What you should do —
Extract from the entries below, exactly as given, only the lines from the line containing "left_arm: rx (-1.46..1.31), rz" to the line containing "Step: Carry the", both lines included.

Raw data —
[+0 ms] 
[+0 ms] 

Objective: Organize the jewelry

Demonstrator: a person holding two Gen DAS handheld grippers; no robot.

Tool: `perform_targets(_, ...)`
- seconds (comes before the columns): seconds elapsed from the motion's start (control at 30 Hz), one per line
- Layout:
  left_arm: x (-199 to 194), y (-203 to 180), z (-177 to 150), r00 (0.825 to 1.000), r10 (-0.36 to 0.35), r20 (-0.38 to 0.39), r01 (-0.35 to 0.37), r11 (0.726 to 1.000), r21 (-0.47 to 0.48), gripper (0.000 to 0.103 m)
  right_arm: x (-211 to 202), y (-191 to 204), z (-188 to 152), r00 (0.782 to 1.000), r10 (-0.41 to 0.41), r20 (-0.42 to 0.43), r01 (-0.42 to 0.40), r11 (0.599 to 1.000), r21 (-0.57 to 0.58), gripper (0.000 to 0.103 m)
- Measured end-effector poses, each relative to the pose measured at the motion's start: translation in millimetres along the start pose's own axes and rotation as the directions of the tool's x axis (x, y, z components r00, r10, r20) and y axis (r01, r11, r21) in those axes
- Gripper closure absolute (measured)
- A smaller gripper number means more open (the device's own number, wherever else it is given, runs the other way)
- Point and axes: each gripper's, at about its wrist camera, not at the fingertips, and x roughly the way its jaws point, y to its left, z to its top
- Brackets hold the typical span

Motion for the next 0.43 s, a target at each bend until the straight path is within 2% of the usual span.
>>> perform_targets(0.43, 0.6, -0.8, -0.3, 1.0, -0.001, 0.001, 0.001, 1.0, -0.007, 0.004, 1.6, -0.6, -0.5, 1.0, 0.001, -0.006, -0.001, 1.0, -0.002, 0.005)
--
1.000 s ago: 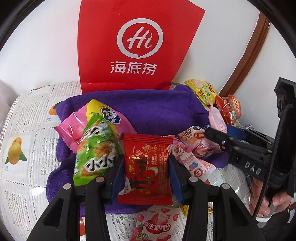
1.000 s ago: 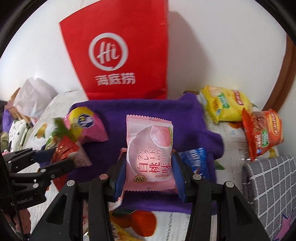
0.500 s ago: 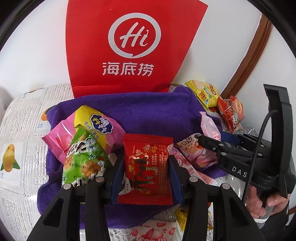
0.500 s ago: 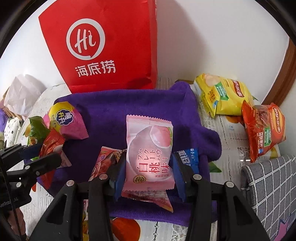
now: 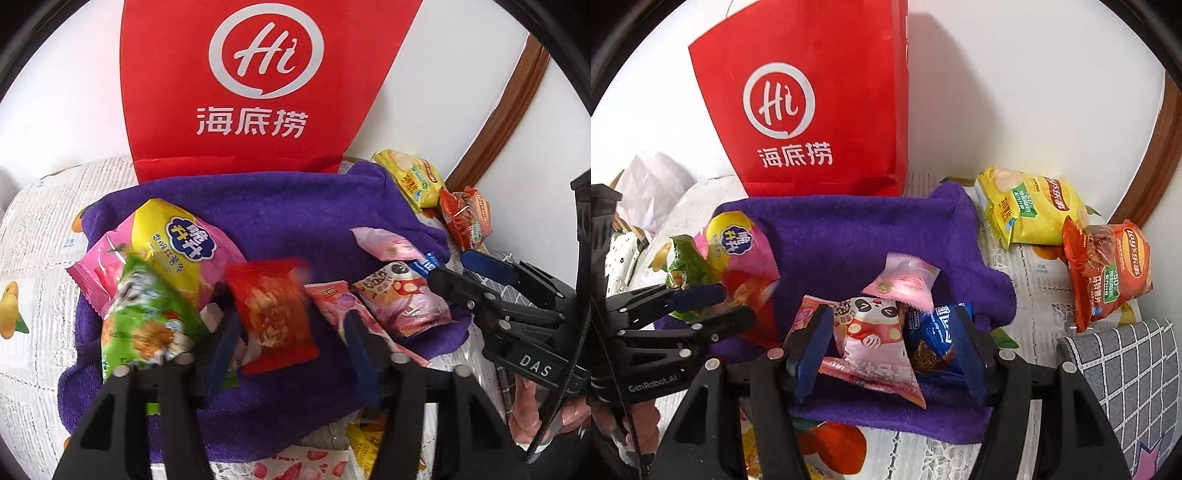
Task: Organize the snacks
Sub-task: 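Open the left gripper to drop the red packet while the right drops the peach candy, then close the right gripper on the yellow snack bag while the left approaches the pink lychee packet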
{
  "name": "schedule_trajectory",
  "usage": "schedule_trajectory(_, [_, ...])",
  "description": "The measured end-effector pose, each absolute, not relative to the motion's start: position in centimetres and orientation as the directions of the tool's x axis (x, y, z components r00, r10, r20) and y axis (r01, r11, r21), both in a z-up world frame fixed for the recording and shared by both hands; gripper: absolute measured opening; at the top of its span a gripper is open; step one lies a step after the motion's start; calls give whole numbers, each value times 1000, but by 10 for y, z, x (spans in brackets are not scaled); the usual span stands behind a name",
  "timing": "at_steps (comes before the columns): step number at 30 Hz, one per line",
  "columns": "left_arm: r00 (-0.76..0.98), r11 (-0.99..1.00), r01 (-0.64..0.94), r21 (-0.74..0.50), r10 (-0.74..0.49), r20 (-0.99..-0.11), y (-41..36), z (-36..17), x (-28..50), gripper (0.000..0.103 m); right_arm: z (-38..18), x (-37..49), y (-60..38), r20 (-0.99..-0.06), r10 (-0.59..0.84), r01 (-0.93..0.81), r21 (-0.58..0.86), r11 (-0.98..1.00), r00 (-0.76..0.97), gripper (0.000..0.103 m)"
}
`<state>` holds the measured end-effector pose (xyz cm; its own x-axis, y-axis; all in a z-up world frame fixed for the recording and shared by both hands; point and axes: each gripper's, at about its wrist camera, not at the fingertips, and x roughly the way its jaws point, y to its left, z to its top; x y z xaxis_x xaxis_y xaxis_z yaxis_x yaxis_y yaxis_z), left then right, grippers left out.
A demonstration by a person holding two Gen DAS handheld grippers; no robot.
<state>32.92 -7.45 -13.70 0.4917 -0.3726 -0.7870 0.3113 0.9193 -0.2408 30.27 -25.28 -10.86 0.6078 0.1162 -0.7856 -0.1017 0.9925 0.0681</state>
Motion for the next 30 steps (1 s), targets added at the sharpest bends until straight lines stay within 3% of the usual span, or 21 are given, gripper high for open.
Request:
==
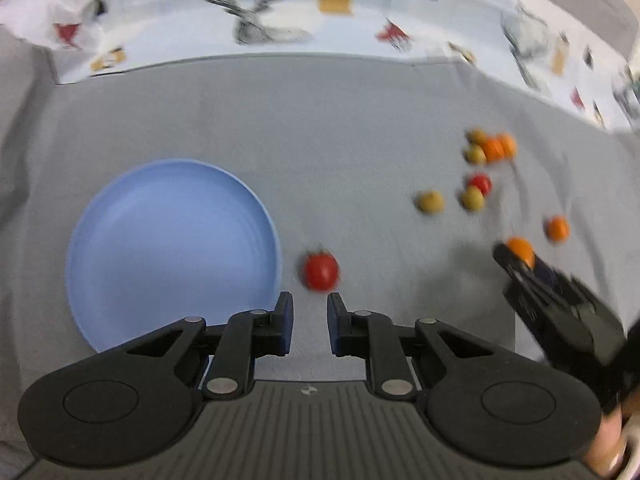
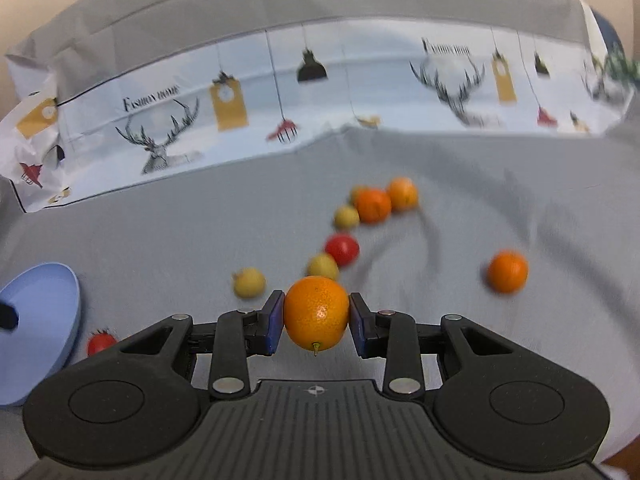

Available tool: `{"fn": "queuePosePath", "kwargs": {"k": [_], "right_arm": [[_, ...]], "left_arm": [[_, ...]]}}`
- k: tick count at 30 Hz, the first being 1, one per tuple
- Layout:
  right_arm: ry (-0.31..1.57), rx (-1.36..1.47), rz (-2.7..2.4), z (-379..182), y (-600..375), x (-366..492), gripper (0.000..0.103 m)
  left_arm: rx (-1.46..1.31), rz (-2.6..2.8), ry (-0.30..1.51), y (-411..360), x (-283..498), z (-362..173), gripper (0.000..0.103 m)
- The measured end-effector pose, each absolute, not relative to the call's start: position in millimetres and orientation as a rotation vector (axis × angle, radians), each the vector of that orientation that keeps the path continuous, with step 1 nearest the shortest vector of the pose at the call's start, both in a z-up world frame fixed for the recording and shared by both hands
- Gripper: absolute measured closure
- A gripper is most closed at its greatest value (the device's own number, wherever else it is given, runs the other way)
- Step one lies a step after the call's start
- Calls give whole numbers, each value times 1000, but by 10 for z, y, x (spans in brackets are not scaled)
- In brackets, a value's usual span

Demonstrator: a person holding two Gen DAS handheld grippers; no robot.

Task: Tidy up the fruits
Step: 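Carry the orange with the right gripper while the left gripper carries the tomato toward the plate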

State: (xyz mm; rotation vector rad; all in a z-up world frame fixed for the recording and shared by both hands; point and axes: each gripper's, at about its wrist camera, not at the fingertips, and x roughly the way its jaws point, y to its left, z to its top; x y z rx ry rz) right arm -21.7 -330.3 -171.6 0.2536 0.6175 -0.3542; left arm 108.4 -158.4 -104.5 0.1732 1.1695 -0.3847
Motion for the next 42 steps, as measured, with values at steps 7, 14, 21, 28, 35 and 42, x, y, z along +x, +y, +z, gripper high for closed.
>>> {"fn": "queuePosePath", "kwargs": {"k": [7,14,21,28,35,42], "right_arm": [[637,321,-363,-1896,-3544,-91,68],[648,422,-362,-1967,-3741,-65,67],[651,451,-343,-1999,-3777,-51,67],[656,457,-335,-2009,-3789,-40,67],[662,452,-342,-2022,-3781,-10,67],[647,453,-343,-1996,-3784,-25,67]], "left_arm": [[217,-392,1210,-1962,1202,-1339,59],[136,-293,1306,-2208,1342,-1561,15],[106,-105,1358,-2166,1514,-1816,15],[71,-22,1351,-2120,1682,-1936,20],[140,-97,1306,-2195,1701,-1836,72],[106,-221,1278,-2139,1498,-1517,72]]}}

Answer below —
  left_arm: rx (-1.46..1.31), rz (-2.6..2.8), ry (-0.30..1.51), y (-411..360), x (-283..498), z (-362..173), gripper (0.000..0.103 m)
- The measured end-effector pose, each absolute, not relative to the call's start: position in millimetres and orientation as a rotation vector (axis × angle, radians), each the vector of that orientation that keeps the path continuous, with step 1 nearest the shortest vector of the pose at the call's start, both in a z-up world frame fixed for the recording and shared by both hands
- Gripper: absolute measured closure
- A gripper is most closed at its greatest value (the device's own number, wherever else it is given, runs the other way)
- Step one lies a step after the call's start
- Calls give whole numbers, each value times 1000, but by 10 for z, y, x (spans in brackets are not scaled)
- In brackets, a value's usual span

Demonstrator: a person holding two Gen DAS handheld grippers; no robot.

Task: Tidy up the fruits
Step: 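Carry the orange with the right gripper while the left gripper carries the tomato toward the plate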

That is the entire output.